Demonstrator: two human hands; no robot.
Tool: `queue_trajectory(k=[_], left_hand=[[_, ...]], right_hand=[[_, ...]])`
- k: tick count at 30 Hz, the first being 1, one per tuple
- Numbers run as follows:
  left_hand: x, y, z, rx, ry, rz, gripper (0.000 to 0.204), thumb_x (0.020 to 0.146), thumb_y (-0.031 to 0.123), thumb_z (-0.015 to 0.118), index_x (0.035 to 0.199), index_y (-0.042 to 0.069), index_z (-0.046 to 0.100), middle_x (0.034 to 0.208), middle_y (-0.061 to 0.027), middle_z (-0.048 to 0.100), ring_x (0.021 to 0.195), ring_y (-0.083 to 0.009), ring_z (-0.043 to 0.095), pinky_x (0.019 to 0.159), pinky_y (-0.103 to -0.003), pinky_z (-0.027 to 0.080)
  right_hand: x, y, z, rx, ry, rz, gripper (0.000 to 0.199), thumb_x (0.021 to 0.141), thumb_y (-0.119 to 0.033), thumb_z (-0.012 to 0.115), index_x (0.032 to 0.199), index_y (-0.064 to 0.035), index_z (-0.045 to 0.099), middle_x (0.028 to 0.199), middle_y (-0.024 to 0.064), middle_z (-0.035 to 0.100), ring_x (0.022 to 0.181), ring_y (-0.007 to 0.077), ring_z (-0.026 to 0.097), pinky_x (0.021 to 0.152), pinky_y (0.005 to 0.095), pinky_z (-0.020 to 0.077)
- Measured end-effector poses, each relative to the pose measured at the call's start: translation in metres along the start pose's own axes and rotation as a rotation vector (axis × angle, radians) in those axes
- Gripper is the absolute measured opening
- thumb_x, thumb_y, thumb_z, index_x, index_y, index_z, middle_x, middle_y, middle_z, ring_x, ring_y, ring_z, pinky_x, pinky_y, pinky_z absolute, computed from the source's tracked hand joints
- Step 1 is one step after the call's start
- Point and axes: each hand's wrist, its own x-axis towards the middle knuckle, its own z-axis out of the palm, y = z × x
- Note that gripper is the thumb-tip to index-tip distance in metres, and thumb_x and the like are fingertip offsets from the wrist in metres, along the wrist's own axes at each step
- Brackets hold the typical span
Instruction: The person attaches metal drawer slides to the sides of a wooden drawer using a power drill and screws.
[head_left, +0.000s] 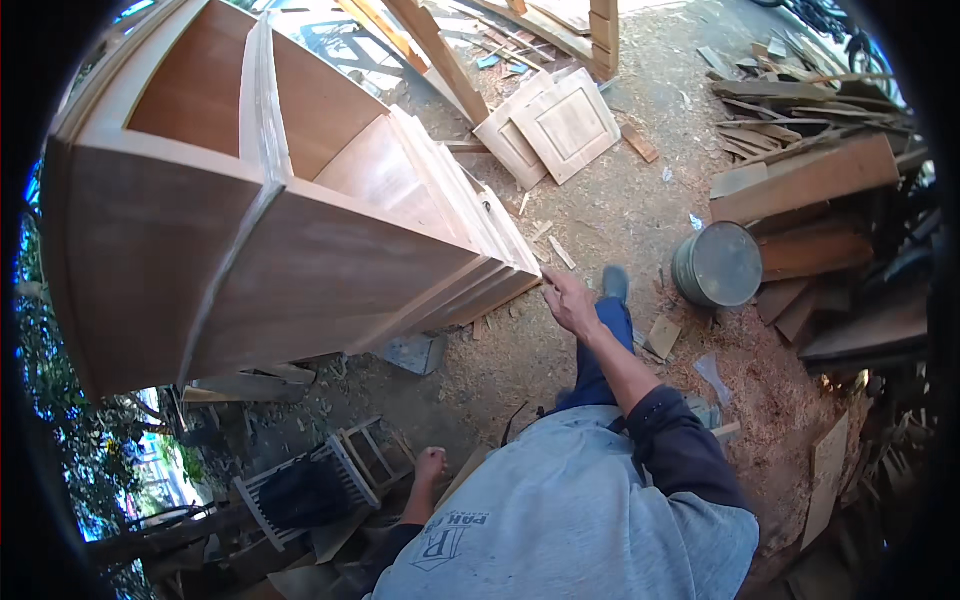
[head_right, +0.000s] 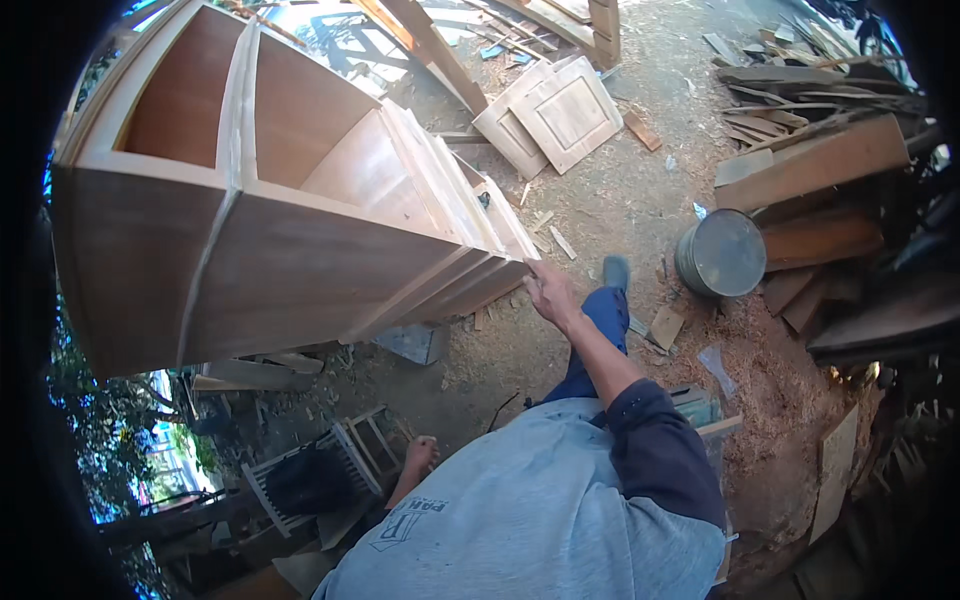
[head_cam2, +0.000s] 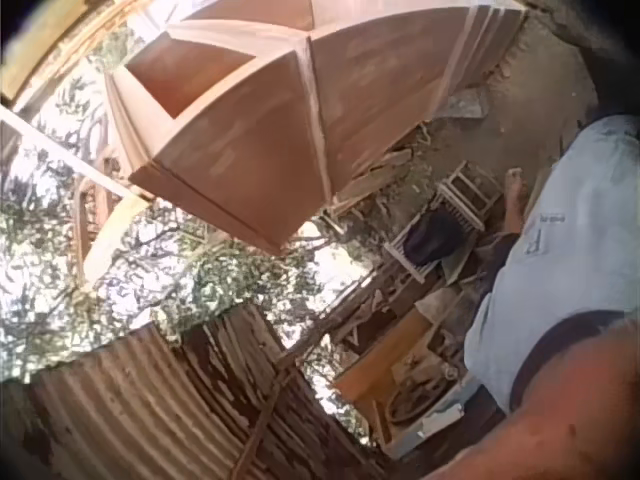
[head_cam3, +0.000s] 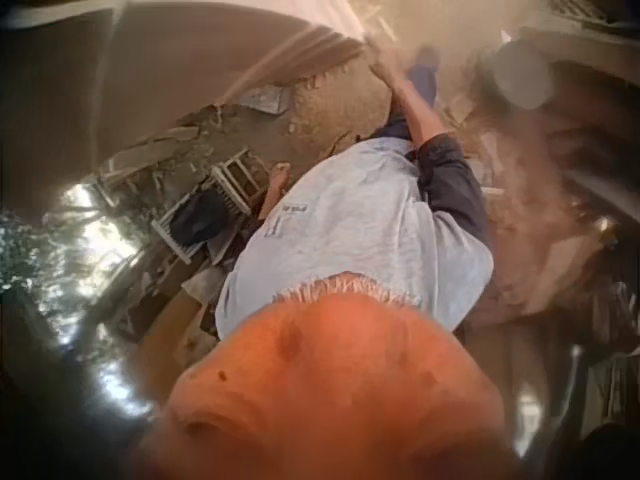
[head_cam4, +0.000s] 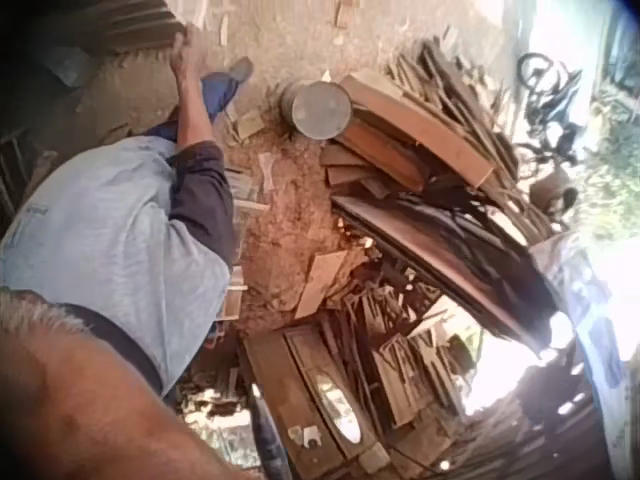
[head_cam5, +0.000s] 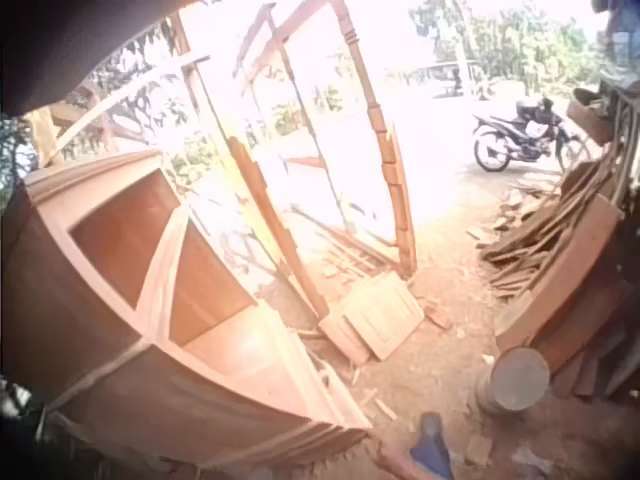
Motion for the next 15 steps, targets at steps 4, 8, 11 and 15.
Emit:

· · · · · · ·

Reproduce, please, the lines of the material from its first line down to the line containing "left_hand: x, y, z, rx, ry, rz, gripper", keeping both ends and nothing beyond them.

■ RESPONSE ■
Demonstrator: two human hands; no robot.
Tool: `queue_trajectory(k=[_], left_hand=[[_, ...]], right_hand=[[_, ...]])`
- k: tick count at 30 Hz, the first being 1, one per tuple
- Numbers run as follows:
  left_hand: x, y, z, rx, ry, rz, gripper (0.000 to 0.204), thumb_x (0.020 to 0.146), thumb_y (-0.031 to 0.123), thumb_z (-0.015 to 0.118), index_x (0.035 to 0.199), index_y (-0.042 to 0.069), index_z (-0.046 to 0.100), middle_x (0.034 to 0.208), middle_y (-0.061 to 0.027), middle_z (-0.048 to 0.100), ring_x (0.021 to 0.195), ring_y (-0.083 to 0.009), ring_z (-0.043 to 0.095), pinky_x (0.019 to 0.159), pinky_y (-0.103 to -0.003), pinky_z (-0.027 to 0.080)

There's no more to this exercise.